I'm just saying. Let's fucking talk about this.
[T]here's this whiplash inducing indecision between "Let's make this a moving, powerful game about a small number of characters" and "Let's make this a super fun video game that people want to spend fifteen dollars on" and you never know which direction the next scene's going to go.
[...] The game demonstrates that it's perfectly capable of being maudlin without ever falling into mawkish or manipulative but also without attempting to overreach and deliver a story deeper or more complicated than its lush drawings and simple mechanics can tell. It knows how to be a quiet, somber eulogy those we lost during the Great War punctuated with warmth and humor to remind you why we should mourn and what we lost. It just, for whatever reason, doesn't or can't commit to that vision.
This kind of modification makes games less fun, because it introduces tasks that are irrelevant to game mechanics. How about using games that involve math facts or words directly, instead of inserting them into otherwise perfectly good games? We go to educational games to get away from the worksheets and flashcards. When a game uses math or reading relevantly, it helps motivate children to learn those skills."
In the case of video game design, the ethic of access that was present in the early years of shooter design [shareware and engine licensing practices] was able to be coopted by the discourses that promoted an increased militarization of society in general and leisure in particular. Because of this increased in militarization discourses and of the ethic of access, the shooter design strategy was able to spread out to many other game genres. Video games that can neatly be classified into a single genre are now very rare. The spread of the shooter design -- through the ethic of access and the militarization of information technologies -- enabled an hybridization of video games that is heavy slanted towards military themes, which allows military discourses to access the private spaces of American citizens.
Now, I'm not saying that the indentured game developers featured in GDS are somehow more important than all the ostriches, golfers, firemen, alien meat-curers or even medieval brewers in all the other management sims ever created for all of the computers. It's just that I'm more familiar with the caveats and weirdness of their tumultuous real life job market. It's this added knowledge which makes the game quite difficult -- morally speaking -- to play in its intended way.

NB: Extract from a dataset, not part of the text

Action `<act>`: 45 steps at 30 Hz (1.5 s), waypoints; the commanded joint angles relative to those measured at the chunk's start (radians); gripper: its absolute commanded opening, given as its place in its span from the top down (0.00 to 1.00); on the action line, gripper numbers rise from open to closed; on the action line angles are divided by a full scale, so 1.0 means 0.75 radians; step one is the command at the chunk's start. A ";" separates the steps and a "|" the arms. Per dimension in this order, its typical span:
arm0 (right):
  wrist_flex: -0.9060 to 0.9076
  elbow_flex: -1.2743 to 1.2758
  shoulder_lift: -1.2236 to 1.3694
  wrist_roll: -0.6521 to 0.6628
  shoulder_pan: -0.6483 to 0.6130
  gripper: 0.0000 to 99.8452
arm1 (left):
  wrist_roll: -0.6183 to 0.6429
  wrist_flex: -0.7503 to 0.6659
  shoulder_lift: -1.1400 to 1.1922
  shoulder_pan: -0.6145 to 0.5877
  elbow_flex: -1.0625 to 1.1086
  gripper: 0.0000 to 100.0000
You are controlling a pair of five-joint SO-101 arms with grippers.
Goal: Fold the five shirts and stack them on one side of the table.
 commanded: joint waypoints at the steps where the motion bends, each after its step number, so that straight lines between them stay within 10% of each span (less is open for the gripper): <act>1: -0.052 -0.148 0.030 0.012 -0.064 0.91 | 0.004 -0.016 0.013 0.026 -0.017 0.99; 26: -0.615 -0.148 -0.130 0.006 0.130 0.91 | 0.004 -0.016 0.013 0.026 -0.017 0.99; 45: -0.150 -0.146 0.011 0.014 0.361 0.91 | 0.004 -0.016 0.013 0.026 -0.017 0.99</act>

If the incentive that we present to young people for making games is predominantly a financial one [as in Indie Game: The Movie], then we are all the poorer. Video games allow people to express themselves and present the ways in which they experience and interact with the world and its systems in a unique way to others. [...]
This focus on financial gain rather than artistic gain is, arguably, at risk of turning video games into a cultural backwater. The big business side of the industry is characterised by creative conservatism, sure-fire bets based on bankable precedents.
In the Palm of Your Hand
At Lookspring, Margaret Robertson looks back at 2007's Coolest Girl in School, a game made by and for young women in an era when small titles such as this were only beginning to appear. She observes:
Contemplating 2007 from 2014 is a really good exercise in understanding how weirdly time moves for the games industry. Is 7 years a long time ago? Obviously not. Except it's an eternity ago.